Long Cylindrical Versions Of My Round Radishes!

Somewhere in the journey I also crossed in a few long cylindrical radishes in to my populations to introduce more shape diversity.

Skunk Radishes

This is one radish that I’m not sure will have any market appeal. But they bring me such visual joy.

Can’t wait for next year!

This is not the end of the story.

In the last 2 years, some completely new radish combos have been appearing in my populations.

I’m looking forward to seeing what happens when I grow those out!

And yes, you will be reading all about it!

How are your breeding projects maturing?


17 thoughts on “Living The Radish Breeding Dream

  1. Wow!!! 😀 . You said “It has been a challenge to keep them isolated”, how did you achieve that?

    1. I grow out groups of plants in pots in different corners of the farm.

      Because these plants are in pots they need to be watered which can be a challenge in some locations.

      Also due to the number of populations some wind up not being incredibly far from one another. In these cases I try to limit populations are close together to those that have things in common or are earlier in the selection process.

  2. Have you try to cross a green fleshed radish with a red fleshed radish, and see what happens ? I might try it next year !

    1. I have begun to cross some green fleshed radishes but I haven’t had amazing results yet. I’ve found that the green flesh and the red flesh are different in the way they express themselves.
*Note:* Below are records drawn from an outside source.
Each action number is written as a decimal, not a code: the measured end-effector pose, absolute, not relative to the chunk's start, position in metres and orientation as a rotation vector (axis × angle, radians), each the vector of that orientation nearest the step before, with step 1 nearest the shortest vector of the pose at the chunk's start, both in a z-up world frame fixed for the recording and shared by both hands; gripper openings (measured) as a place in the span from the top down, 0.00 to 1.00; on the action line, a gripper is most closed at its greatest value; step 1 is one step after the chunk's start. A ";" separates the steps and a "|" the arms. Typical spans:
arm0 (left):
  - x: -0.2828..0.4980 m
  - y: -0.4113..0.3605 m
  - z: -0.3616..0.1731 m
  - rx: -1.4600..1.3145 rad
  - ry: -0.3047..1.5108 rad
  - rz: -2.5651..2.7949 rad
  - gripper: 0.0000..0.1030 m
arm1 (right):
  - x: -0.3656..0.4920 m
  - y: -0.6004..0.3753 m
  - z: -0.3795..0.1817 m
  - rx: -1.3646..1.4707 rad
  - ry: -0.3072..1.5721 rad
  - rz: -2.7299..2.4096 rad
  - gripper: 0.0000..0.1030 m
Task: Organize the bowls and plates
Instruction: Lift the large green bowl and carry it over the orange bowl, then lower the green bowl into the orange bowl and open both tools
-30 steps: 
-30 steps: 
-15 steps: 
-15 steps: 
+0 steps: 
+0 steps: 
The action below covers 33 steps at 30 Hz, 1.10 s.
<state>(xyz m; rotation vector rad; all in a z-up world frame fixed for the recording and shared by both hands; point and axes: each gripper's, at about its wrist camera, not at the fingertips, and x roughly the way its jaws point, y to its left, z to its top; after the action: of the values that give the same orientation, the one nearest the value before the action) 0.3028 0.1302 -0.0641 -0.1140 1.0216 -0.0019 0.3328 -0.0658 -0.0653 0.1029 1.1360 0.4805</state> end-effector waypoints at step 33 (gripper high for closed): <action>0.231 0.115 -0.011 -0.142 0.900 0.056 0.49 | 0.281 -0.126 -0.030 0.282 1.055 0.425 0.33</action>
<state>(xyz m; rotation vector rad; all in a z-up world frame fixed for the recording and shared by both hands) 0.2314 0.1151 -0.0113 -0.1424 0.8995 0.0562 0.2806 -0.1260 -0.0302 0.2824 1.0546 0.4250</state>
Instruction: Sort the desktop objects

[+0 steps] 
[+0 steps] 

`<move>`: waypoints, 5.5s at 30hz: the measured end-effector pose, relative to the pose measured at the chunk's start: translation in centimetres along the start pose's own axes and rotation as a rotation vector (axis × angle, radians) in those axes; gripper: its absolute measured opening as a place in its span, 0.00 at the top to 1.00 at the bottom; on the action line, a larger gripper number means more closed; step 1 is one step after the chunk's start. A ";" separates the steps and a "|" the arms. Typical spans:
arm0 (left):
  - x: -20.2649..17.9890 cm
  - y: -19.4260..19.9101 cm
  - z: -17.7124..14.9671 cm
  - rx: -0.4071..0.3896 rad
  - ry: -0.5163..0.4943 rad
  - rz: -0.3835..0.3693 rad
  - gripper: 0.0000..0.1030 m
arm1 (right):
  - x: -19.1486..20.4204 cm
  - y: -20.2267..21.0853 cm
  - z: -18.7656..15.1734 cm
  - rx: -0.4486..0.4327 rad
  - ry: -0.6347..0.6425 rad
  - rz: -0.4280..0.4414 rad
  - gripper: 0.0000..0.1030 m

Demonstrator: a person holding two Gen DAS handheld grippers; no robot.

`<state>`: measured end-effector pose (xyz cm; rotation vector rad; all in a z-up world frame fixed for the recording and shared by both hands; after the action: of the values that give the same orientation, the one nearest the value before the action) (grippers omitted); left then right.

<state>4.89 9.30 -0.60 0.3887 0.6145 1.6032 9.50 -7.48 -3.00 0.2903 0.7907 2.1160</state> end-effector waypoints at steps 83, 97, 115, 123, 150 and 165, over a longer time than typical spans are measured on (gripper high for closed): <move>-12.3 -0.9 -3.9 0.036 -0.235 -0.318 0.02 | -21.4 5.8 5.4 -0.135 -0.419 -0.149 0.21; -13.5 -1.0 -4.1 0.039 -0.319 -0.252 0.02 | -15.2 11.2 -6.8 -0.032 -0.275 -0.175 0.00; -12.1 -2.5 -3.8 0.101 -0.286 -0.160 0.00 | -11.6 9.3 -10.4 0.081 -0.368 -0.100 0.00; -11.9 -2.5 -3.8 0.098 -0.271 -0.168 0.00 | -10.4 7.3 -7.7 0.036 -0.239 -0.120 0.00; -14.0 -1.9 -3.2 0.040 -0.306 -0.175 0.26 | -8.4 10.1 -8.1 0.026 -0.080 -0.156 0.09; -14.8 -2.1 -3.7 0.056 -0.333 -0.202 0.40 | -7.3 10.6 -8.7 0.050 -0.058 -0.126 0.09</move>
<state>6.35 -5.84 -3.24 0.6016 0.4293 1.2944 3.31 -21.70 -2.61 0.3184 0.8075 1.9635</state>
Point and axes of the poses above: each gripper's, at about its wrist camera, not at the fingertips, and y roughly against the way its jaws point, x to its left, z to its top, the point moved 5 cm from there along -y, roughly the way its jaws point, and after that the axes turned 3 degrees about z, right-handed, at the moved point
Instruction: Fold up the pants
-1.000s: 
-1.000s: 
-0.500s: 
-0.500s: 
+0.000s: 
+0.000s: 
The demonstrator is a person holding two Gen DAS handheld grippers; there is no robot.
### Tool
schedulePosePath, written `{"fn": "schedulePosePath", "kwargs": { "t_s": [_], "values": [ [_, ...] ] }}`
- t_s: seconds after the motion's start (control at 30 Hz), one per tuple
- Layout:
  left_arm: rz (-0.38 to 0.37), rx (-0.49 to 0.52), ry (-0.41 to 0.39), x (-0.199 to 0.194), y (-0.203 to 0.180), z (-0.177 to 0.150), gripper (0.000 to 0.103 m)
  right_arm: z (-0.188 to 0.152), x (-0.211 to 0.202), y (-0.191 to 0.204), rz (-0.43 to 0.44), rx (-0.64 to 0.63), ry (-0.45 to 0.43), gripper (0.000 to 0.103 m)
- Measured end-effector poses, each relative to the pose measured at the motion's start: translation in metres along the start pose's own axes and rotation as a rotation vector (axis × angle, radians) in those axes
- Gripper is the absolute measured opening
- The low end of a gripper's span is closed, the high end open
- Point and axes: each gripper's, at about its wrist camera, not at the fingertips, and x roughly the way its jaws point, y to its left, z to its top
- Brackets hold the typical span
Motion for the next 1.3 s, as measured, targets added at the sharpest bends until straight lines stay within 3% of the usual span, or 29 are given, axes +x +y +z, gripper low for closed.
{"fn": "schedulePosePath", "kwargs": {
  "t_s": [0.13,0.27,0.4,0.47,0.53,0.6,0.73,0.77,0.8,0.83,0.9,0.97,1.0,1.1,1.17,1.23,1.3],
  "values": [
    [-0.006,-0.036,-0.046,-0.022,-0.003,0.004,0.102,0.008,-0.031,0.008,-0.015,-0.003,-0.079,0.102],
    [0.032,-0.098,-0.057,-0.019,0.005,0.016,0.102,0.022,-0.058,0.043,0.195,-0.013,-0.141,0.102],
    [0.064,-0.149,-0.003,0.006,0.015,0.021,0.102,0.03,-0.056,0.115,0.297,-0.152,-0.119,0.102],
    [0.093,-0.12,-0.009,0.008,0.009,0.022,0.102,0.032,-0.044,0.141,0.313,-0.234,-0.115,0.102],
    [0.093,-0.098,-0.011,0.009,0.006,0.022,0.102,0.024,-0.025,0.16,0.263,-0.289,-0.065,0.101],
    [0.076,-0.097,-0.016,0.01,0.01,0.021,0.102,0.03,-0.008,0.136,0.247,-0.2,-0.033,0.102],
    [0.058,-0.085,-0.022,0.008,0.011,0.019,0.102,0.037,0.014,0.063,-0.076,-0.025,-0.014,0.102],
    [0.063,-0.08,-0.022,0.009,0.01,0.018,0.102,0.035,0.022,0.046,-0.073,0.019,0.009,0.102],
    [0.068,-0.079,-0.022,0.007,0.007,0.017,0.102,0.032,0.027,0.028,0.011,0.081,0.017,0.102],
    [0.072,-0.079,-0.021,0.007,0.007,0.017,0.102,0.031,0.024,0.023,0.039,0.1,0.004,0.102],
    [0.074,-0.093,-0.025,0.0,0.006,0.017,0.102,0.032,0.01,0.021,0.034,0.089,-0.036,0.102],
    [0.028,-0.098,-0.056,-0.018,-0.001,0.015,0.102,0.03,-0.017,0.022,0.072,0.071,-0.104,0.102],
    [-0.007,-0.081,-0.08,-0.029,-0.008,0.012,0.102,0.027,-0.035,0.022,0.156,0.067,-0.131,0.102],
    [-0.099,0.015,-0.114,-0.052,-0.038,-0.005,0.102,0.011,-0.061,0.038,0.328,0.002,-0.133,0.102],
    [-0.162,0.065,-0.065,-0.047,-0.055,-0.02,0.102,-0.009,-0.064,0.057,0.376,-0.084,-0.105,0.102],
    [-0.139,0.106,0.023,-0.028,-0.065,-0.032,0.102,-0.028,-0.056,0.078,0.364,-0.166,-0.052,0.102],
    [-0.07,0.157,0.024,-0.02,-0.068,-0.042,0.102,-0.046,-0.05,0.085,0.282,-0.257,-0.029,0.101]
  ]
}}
The red flesh is pretty constant in its expression from top to bottom of the radish. While the green flesh seems to fade as it goes towards the bottom of the radish. I might also not be using the most intense strains of green radish!

  3. This is awesome! Just getting into radish selection and eventually breeding. Been working on red podded peas for 10-12 years, so I feel your joy and pain.

    Any chance of breeding these sweet and colorful fall radishes to be spring radishes? I only just learned there are fall planted radishes (that fail if planted in spring).

      1. Awesome. Just planted some sweet purple skinned spring and sweet yellow skinned spring radishes next to a traditional Chinese sweet red fleshed fall radish.

        Not sure if you are already an OSSI member or if these are pledged or not, but we would love to have you talk about your breeding projects on the OSSI supported Open Source Plant Breeding Forum. Hope to see you there!

      2. Dan I’m working on paper with former radish color genetics from the 1930s. I think I’ve discovered something interesting when it comes to black and yellow radish genetics. Please email me so we can discuss it in more detail. Keen101 (at) gmail [dot] com.

  4. This is deeply cool!! I’ve selected back my favorite tallest French marigolds for years but always assumed, for some reason, that all other plant breeding involves like mating bearded irises or pollinating and covering squash blossoms.
    Radishes, you can get so many generations in a growing season! I love hearing more about this!

    1. Plant breeding can be so much easier than covering squash blossoms if you have a bit of patience!

      One thing to not about radishes is that though they only take 4 to weeks get a mature radish from seed, it actually takes the whole season to get a radish to the go to glower and produce mature seed. In the end you can still only select one generation a growing season.